La riforma prevede diverse misure tra le quali:
  • Introduzione di un “patent box” a livello di imposte cantonali che prevede un trattamento privilegiato degli utili da brevetti e diritti analoghi riconducibile alle attività di ricerca e sviluppo in Svizzera. I Cantoni possono accordare una riduzione fiscale massima del 90% sugli utili provenienti da « patent box ».
  • Deduzioni più elevate accordate ai Cantoni per le spese di ricerca e sviluppo.
  • I Cantoni potranno altresì introdurre sgravi mirati per l’imposta sul capitale.
  • Armonizzazione dell’imposizione parziale dei dividendi per le persone fisiche che verrà ridotta del 30% a livello federale e cantonale. I dividendi provenienti da invesitimenti in borsa superiori al 10% saranno imponibili nella misura del 70%.
  • Riduzione delle imposte cantonali sugli utili societari, secondo le possibilità di ogni Cantone, per portarle il più vicino possibile a quelle degli statuti fiscali privilegiati, in modo da evitare la delocalizzazione delle società che già usufruiscono di privilegi fiscali.

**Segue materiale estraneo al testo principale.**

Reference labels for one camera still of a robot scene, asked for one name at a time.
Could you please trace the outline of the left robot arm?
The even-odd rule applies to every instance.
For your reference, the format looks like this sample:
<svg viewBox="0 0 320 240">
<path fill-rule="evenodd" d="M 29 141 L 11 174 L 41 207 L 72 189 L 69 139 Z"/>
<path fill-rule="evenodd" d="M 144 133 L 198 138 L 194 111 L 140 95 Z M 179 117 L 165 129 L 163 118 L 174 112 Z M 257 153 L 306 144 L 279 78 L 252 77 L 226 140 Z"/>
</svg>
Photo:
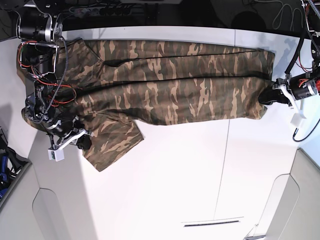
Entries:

Quest’ultima misura porterà ad aliquote fiscali sugli utili societari nettamente più basse di quelle attualmente vigenti nei Paesi OCSE e, in particolare, in Italia. L’aliquota media cantonale, attualmente del 21%, verrà portata al 14% circa, contro quella oggi in vigore in Italia del 31.4% (27.5% IRES + 3.9% IRAP).
  
Quando due Paesi confinanti applicano aliquote imponibili in maniera cosi discrepante, il rischio che le imprese migrino nel Paese fiscalmente più conveniente sarà inevitabile. E’ lecito quindi supporre che determinati imprenditori italiani potrebbero volere sfruttare l’opportunità offerta in Svizzera, dal momento che un’imposizione così attrattiva come quella prevista dalla riforma III non verrà più considerata discriminatoria dall’OCSE e dall’Italia.
 
Di conseguenza, grazie alle trattative tra la Svizzera e i Paesi OCSE che porteranno alla imminente riforma III, le norme che l’Italia ha inserito nella sua legislazione tributaria per contrastare la delocalizzazione dei redditi in Paesi fiscalmente più vantaggiosi (di contrasto della c.d. estero-vestizione, imponibilità integrale dei dividendi, tassazione integrale delle plusvalenze,  imputazione al soggetto italiano del reddito delle società estere controllate, presunzione relativa di residenza, ecc.) non potranno più essere applicate ad alcuna società svizzera.
 
Certo, se la riforma italiana, che prevede di portare nel 2017 l’aliquota imponibile delle società dal 31.4% al 24%, venisse attuata, il divario tra l’aliquota italiana e quella ordinaria svizzera sarebbe comunque notevole, vale a dire di 10 punti circa (14% contro 24%).
 
Conclusioni
 
Grazie alle ultime modifiche normative svizzere (in particolare scambio automatico di informazioni) e alle notevoli agevolazioni fiscali contemplate dall’entrata imminente della riforma III, che non potranno più essere considerate discriminatorie (ring fencing) dai Paesi OCSE e G20, la Svizzera tornerà ad essere una piazza finanziaria più che mai attrattiva per le imprese estere.
 
L’attrattività, oltre che essere data dalla riforma III, trova il suo fondamento anche nell’attuale imposizione delle persone fisiche ad alto reddito: dopo Singapore e Hong Kong, la Svizzera è il Paese più vantaggioso al mondo, fatta ovviamente eccezione dei paradisi fiscali.
 
Alla competitività fiscale si aggiungono fattori altrettanto importanti quali la stabilità politica, una burocrazia semplice e snella, l’alta qualità di vita, come pure l’ottimo rapporto tra contribuente e l’amministrazione fiscale, basato sulla buona fede.